# Work required:
Print, exactly and with no pictures, the line containing "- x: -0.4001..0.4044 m" and each line after it to the end of the entries below.
※
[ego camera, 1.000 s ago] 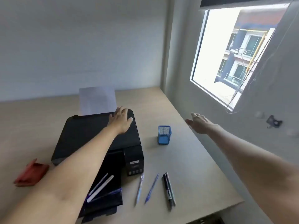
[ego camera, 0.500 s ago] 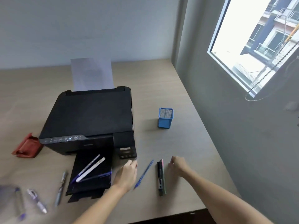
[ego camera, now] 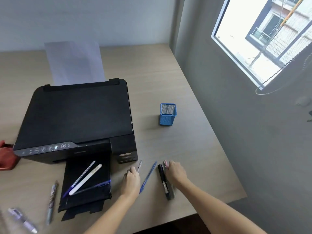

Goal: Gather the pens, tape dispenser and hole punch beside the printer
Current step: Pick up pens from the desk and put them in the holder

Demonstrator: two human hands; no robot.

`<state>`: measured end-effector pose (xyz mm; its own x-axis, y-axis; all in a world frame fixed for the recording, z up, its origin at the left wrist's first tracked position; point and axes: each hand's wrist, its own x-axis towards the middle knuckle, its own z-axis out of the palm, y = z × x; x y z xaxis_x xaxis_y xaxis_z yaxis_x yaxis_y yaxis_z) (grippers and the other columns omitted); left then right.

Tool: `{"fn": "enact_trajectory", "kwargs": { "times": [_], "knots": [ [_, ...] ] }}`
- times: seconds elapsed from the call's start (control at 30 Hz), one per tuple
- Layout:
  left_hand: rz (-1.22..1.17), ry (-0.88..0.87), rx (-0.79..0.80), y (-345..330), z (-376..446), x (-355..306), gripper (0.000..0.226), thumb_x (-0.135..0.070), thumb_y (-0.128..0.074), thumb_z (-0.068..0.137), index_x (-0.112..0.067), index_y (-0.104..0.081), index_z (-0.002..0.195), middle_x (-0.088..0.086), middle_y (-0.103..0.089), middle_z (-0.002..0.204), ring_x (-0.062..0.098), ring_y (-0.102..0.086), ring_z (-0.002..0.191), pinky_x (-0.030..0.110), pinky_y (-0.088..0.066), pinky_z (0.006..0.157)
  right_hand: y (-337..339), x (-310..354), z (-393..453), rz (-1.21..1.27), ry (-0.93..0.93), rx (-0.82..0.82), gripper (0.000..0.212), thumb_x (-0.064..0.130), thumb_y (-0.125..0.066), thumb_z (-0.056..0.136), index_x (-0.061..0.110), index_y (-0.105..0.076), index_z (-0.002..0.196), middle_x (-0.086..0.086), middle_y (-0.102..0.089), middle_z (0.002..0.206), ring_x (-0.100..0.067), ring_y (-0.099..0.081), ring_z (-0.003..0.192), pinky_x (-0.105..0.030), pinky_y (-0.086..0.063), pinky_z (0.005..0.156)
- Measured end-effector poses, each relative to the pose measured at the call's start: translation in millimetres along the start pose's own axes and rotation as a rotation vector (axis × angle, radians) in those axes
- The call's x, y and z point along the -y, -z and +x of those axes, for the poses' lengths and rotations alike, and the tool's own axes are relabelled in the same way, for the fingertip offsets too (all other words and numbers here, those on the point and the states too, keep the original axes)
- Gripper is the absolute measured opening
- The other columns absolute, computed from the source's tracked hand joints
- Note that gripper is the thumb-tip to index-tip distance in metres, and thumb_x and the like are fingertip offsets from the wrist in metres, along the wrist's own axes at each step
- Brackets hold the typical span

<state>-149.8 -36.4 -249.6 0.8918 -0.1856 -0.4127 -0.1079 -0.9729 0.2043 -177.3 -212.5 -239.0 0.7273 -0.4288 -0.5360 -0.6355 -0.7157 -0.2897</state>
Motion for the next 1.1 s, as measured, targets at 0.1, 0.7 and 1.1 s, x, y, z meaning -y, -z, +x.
{"fn": "enact_trajectory", "kwargs": {
  "times": [0.1,0.7,1.1],
  "knots": [
    [-0.073,-0.076,-0.011,-5.8,-0.7,-6.8,0.014,-0.020,-0.051,0.097,-0.007,-0.053,0.095,0.010,-0.072,0.084,0.024,-0.073,0.073,0.032,-0.050,0.052,-1.7,-2.0,-1.8,0.011,-0.029,-0.009,0.026,0.007,-0.031,0.090,0.002,-0.052,0.104,-0.022,-0.058,0.115,-0.038,-0.058,0.106,-0.040,-0.046,0.083],
    [0.009,-0.123,0.103,-9.4,6.1,-16.7,0.020,-0.015,-0.034,0.100,-0.008,-0.046,0.115,0.011,-0.056,0.124,0.026,-0.057,0.116,0.036,-0.048,0.091,-23.1,-16.6,-18.2,-0.005,0.061,-0.007,0.013,0.023,-0.042,0.090,0.017,-0.031,0.087,-0.016,-0.055,0.115,-0.035,-0.054,0.108,-0.040,-0.041,0.081],
    [-0.272,-0.226,0.134,157.5,106.1,-127.3,0.023,-0.005,-0.040,0.093,0.002,-0.053,0.110,0.025,-0.061,0.114,0.040,-0.060,0.106,0.044,-0.050,0.084,149.3,20.1,64.1,1.108,0.045,-0.247,0.026,0.035,-0.048,0.095,0.014,-0.054,0.080,0.000,-0.050,0.071,-0.017,-0.045,0.064,-0.032,-0.036,0.062]
  ]
}}
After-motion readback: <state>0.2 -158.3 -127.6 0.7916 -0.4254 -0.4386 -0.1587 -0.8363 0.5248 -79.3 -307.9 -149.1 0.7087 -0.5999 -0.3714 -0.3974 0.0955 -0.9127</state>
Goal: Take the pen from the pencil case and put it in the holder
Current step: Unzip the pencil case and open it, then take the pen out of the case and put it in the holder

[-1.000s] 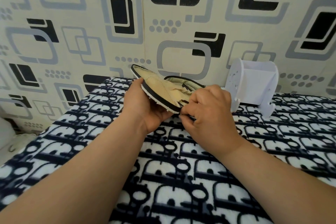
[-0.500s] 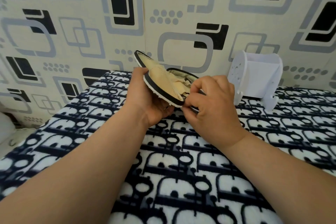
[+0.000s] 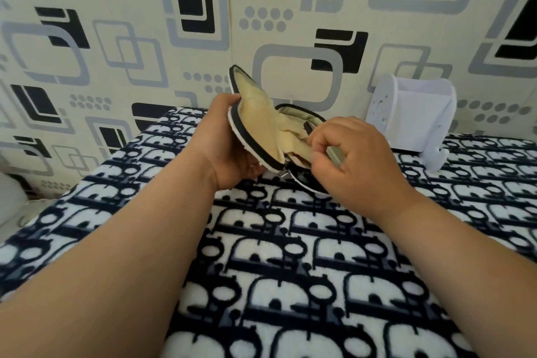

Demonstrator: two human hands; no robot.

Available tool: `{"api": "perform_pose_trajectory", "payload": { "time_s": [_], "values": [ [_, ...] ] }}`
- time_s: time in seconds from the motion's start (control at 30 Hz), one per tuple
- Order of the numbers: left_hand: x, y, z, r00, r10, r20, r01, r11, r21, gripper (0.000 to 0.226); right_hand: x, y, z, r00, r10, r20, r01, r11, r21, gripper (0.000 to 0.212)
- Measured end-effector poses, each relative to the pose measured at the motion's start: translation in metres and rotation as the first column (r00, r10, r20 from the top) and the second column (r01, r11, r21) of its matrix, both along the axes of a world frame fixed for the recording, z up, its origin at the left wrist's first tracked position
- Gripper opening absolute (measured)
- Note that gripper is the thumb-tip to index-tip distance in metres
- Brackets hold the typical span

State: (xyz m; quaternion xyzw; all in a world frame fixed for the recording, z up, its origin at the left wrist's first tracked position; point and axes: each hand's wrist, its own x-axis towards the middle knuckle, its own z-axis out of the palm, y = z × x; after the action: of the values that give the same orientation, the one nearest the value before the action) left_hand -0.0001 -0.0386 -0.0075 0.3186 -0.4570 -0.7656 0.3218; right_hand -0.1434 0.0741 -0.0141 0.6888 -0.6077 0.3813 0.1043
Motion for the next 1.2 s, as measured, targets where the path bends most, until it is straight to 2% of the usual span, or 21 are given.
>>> {"api": "perform_pose_trajectory", "payload": {
  "time_s": [0.13,0.27,0.37,0.43,0.53,0.67,0.73,0.83,1.03,1.07,1.13,1.2],
  "values": [
    [0.006,0.001,0.004,0.994,-0.082,-0.072,0.084,0.996,0.026,0.056,-0.01,-0.001,0.001,0.997,-0.071,0.028,0.072,0.997,-0.036,0.013],
    [0.008,0.004,0.007,0.992,-0.119,-0.033,0.119,0.993,-0.01,0.06,-0.013,-0.001,-0.001,0.993,-0.083,0.082,0.083,0.997,0.001,0.015],
    [0.009,0.006,0.009,0.995,-0.054,0.081,0.06,0.995,-0.081,0.06,-0.014,-0.003,-0.004,0.988,-0.103,0.111,0.098,0.994,0.055,0.014],
    [0.012,0.008,0.009,0.981,0.016,0.193,0.011,0.99,-0.143,0.049,-0.017,-0.004,-0.005,0.984,-0.128,0.125,0.118,0.99,0.08,0.014],
    [0.016,0.01,0.012,0.948,0.151,0.28,-0.087,0.97,-0.228,0.027,-0.02,-0.006,-0.007,0.976,-0.159,0.151,0.144,0.984,0.11,0.015],
    [0.025,0.001,0.015,0.846,0.374,0.38,-0.222,0.895,-0.386,0.016,-0.023,-0.007,-0.007,0.967,-0.198,0.161,0.175,0.974,0.145,0.017],
    [0.029,-0.005,0.015,0.787,0.416,0.456,-0.179,0.861,-0.477,0.007,-0.024,-0.008,-0.007,0.962,-0.207,0.175,0.18,0.971,0.16,0.018],
    [0.028,-0.011,0.01,0.712,0.5,0.494,-0.121,0.779,-0.615,0.009,-0.024,-0.008,-0.007,0.954,-0.222,0.199,0.188,0.966,0.178,0.016],
    [0.02,-0.011,0.0,0.604,0.561,0.567,0.002,0.71,-0.704,0.017,-0.024,-0.009,-0.008,0.957,-0.221,0.188,0.181,0.961,0.21,0.015],
    [0.019,-0.01,0.001,0.579,0.574,0.579,0.029,0.695,-0.718,0.012,-0.024,-0.009,-0.008,0.957,-0.221,0.187,0.18,0.961,0.212,0.015],
    [0.019,-0.011,-0.001,0.516,0.607,0.604,0.074,0.671,-0.738,0.036,-0.025,-0.01,-0.009,0.957,-0.223,0.183,0.183,0.96,0.213,0.015],
    [0.019,-0.012,-0.001,0.453,0.646,0.614,0.114,0.641,-0.759,0.047,-0.025,-0.01,-0.009,0.957,-0.228,0.181,0.188,0.958,0.214,0.015]
  ]
}}
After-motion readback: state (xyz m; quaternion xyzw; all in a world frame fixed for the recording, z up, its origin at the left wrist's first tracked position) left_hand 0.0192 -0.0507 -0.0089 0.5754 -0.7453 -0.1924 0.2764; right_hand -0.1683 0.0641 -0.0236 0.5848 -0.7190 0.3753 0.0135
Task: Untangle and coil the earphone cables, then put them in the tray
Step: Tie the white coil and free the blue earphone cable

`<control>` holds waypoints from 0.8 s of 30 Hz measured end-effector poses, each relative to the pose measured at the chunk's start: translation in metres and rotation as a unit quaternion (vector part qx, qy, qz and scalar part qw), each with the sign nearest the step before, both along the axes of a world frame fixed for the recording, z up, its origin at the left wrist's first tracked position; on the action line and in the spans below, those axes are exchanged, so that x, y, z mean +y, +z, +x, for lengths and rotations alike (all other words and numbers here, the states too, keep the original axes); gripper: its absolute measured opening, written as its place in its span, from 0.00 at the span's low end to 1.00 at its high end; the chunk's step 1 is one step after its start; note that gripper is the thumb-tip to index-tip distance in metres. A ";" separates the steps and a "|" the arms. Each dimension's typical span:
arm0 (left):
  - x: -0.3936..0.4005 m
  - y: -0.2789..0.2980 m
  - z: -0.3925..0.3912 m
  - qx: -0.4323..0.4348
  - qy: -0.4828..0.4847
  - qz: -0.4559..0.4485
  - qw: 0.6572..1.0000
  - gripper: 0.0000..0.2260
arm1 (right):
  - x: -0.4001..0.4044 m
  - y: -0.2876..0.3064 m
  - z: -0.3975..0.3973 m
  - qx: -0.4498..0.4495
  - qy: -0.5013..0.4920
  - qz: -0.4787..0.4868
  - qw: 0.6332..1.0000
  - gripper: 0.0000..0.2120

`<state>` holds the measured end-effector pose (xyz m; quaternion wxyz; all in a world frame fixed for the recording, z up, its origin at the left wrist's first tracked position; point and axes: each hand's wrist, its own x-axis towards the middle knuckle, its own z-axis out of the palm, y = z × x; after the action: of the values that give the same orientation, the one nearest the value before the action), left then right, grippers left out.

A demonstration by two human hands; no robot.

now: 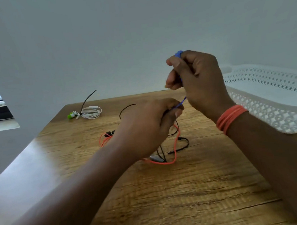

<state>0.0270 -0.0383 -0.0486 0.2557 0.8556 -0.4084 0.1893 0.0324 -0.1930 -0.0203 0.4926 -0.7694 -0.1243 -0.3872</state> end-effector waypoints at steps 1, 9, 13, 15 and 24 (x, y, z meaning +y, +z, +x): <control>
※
# Answer for this exercise:
  - x: -0.4001..0.4044 m
  - y: -0.2876..0.3064 m
  - z: -0.3975..0.3973 m
  - qx: -0.4498..0.4495
  - qy: -0.5013..0.4920
  - qz: -0.4787..0.4868
  - qw: 0.6332..1.0000
  - gripper: 0.0000..0.2120

`<state>` holds the measured end-effector pose (xyz m; quaternion wxyz; all in a world frame fixed for the recording, z up, its origin at the left wrist's first tracked position; point and axes: each hand's wrist, its own x-axis towards the middle knuckle, its own z-axis out of the palm, y = z × x; after the action: of the values that give the same orientation, the one nearest the value before the action), left then right, grippers left out.

A demonstration by two human hands; no robot.

now: 

<state>0.0270 -0.0383 -0.0486 0.2557 0.8556 -0.4084 0.1893 0.0324 -0.1930 -0.0203 0.4926 -0.7694 -0.1243 -0.3872</state> end-effector waypoints at steps 1, 9, 13, 15 and 24 (x, y, z meaning +y, +z, +x): <control>

The requested output is now complete.